This document outlines the augmentation of the NEFOP gillnet dataset for use in bycatch analysis. The creation of new variables from existing variables is described, as well as the addition of environmental data from outside sources and the imputation of missing values. The approaches described may also serve as a template for possible augmentations to other fisheries datasets.
The NEFOP data represent observed fishing activity in state and federal waters from Maine to North Carolina (Figure 1). The highest concentrations of observed hauls are in the Gulf of Maine off of northern and central Massachusetts, and southeast of Cape Cod. The Mid-Atlantic gillnet fishery is primarily coastal with the highest densities of observed hauls off of Cape Hatteras and in the mouth of Chesapeake Bay.
From 1989 through 2006, NEFOP observed nearly 90,000 gillnet hauls (Table 1). Estimated observer coverage in the gillnet fishery (% by weight of total annual gillnet landings in observed hauls) varied annually from 1–7% in the Northeast region and 1–5% in the Mid-Atlantic (Table 2). During the 18-year period, observers recorded more than 4,500 incidental takes, including more than 2,700 seabirds, 900 cetaceans, 900 pinnipeds, and 70 sea turtles (Figure 2).
2.2 New Variable Creation
2.2.1 Geographical and regulatory variables
Regional closures and seasonal gear restrictions define important spatial and temporal features in the NEFOP gillnet data. Variables were added to the dataset to delineate the following: (1) regions within the study area; (2) harbor porpoise and large whale regulatory areas; and (3) the percentage of active marine mammal acoustic deterrent devices (i.e., pingers) on a net relative to the required amount. Appendix A provides full descriptions of the new variables created.
2.2.2 Landings Converted from Dressed Weight to Live Weight
The NEFOP database is frequently used to estimate bycatch rates, which are subsequently applied to fishery effort/catch data to derive fishery-wide bycatch estimates for various species. Databases such as the Northeast Region Vessel Trip Report (VTR) database and the Commercial Fisheries Database System (CFDBS) are the principal sources for the detailed information on fishing effort and catch usually used in developing these estimates.

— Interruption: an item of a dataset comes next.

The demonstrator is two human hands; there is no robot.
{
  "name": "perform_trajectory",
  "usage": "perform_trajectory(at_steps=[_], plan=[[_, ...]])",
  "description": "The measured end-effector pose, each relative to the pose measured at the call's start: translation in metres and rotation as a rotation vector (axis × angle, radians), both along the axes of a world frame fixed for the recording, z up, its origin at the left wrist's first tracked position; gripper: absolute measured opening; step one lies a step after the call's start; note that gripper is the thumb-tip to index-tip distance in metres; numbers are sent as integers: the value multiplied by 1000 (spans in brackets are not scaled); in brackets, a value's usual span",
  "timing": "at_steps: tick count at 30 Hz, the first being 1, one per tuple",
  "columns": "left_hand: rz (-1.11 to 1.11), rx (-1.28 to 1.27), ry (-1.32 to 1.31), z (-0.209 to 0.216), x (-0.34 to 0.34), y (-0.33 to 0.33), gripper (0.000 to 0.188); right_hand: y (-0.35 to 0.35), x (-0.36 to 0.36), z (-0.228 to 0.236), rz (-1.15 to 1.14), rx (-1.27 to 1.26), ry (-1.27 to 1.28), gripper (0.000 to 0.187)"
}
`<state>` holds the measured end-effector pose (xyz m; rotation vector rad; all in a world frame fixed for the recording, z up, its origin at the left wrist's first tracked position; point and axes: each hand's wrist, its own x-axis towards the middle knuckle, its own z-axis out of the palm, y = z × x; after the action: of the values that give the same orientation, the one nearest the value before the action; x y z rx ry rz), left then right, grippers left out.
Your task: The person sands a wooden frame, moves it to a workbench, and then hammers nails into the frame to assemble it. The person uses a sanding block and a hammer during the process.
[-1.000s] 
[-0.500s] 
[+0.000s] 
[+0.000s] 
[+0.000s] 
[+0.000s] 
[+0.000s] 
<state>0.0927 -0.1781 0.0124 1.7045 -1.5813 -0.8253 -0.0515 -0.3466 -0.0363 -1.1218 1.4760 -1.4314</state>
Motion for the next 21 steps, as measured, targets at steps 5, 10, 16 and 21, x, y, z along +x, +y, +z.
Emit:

Landings are often used as a unit of effort in the gillnet fishery, as landings data are generally more complete and available than “true” effort data (i.e., time spent fishing). The landings can be whole or processed—defined in the NEFOP data as round or dressed, respectively. Dressed landings might be headed or gutted fish, mollusk meats, or parts such as monkfish tails or livers. In the VTR and CFDBS databases, dressed weights are converted to round weights (also known as live weights). For NEFOP landings to be directly comparable to landings in the VTR and CFDBS databases, dressed weights recorded by observers were also converted to live weights.
The conversion from dressed weight to live weight was based on three factors:
1) A common species code indicating the species and condition (i.e., round, gutted, tails, livers, etc.) of the landed product;
2) A NEFOP variable indicating whether the catch was round or dressed;  and
3) The CFDBS conversion factor  for dressed to live weight for the species and product condition.
The product condition in the CFDBS table is called the grade. Table 3 lists CFDBS species codes, grades, and factors for converting dressed pounds to live pounds for major species affected by the conversion. The first three digits of the species code represent the species, and the final digit represents the grade. Grade indicators are not consistent across species (e.g., ‘0’ indicates tails for monkfish, but round weight for bluefish).
Grade indicators are not widely used as part of NEFOP species codes. For most species, NEFOP uses only the species code with the grade indicator for round catch (e.g., all landings of cod are recorded with a species code of 0818). The dressed/round variable must be relied upon to distinguish dressed weight from live weight. Major exceptions are monkfish and skates: NEFOP species codes for monkfish indicate whether the grade is round, tails, livers, cheeks, or belly flaps (note that gutted monkfish is not indicated—more on that type of conversion below); skate species codes indicate whether the grade is round or wings.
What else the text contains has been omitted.